*INSTRUCTIONS FOR THE TASK*.
Lines with "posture": please show every one of them from the listing below.

*DATASET EXCERPT*.
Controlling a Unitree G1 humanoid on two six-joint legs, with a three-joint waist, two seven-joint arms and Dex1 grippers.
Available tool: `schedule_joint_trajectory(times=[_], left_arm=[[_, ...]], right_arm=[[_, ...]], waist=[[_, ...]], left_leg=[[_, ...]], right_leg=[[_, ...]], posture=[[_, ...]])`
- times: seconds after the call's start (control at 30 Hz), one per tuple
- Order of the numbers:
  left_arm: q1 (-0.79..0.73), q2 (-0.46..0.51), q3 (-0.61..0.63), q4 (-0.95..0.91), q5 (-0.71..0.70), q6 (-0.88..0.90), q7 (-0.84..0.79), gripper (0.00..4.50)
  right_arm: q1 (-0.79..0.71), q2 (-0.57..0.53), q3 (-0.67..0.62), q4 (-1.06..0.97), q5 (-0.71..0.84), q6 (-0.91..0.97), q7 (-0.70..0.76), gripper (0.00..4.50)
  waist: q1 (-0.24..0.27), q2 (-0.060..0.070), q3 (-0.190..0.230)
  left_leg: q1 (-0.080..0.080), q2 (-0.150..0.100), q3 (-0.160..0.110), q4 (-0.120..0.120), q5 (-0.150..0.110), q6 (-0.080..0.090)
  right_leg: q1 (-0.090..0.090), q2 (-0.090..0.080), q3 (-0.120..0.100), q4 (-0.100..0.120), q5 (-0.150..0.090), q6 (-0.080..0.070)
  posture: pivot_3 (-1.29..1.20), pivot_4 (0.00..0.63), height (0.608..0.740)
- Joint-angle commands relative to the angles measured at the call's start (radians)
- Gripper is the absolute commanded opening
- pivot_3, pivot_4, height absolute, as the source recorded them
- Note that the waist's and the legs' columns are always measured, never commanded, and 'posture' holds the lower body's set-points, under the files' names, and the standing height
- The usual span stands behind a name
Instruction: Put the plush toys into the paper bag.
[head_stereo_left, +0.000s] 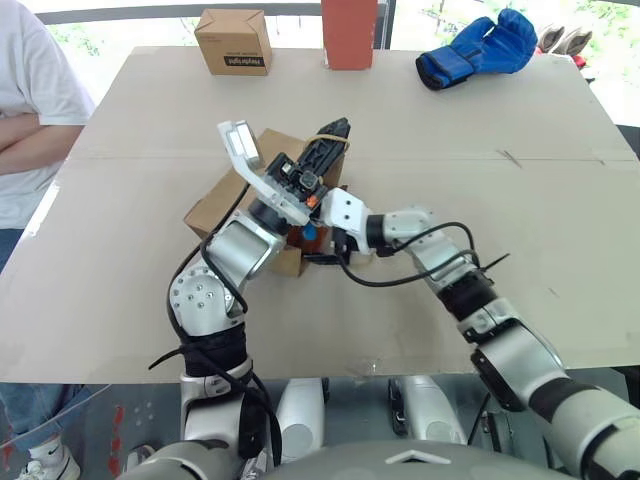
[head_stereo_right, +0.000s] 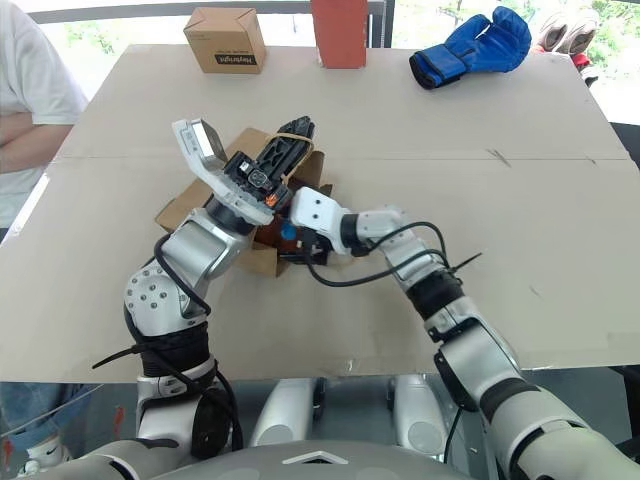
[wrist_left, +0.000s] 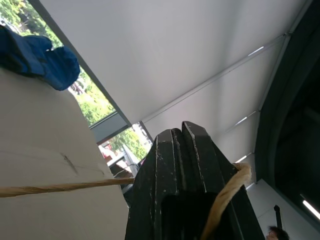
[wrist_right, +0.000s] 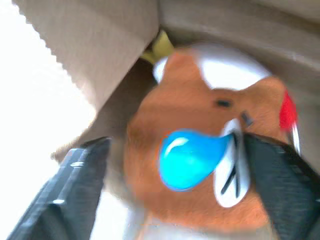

*ANSWER SPACE*.
Available tool: `schedule_joint_trajectory(times=[_], left_arm=[[_, ...]], right_arm=[[_, ...]], waist=[[_, ...]], left_leg=[[_, ...]], right_leg=[[_, ...]], posture=[[_, ...]])`
  posture: pivot_3 (-1.29..1.20), pivot_4 (0.00..0.63), height (0.608..0.740)
- Note that the waist's and the legs' columns are always measured, never commanded, and 'posture' holds the lower body's set-points, under the files' names, and the standing height

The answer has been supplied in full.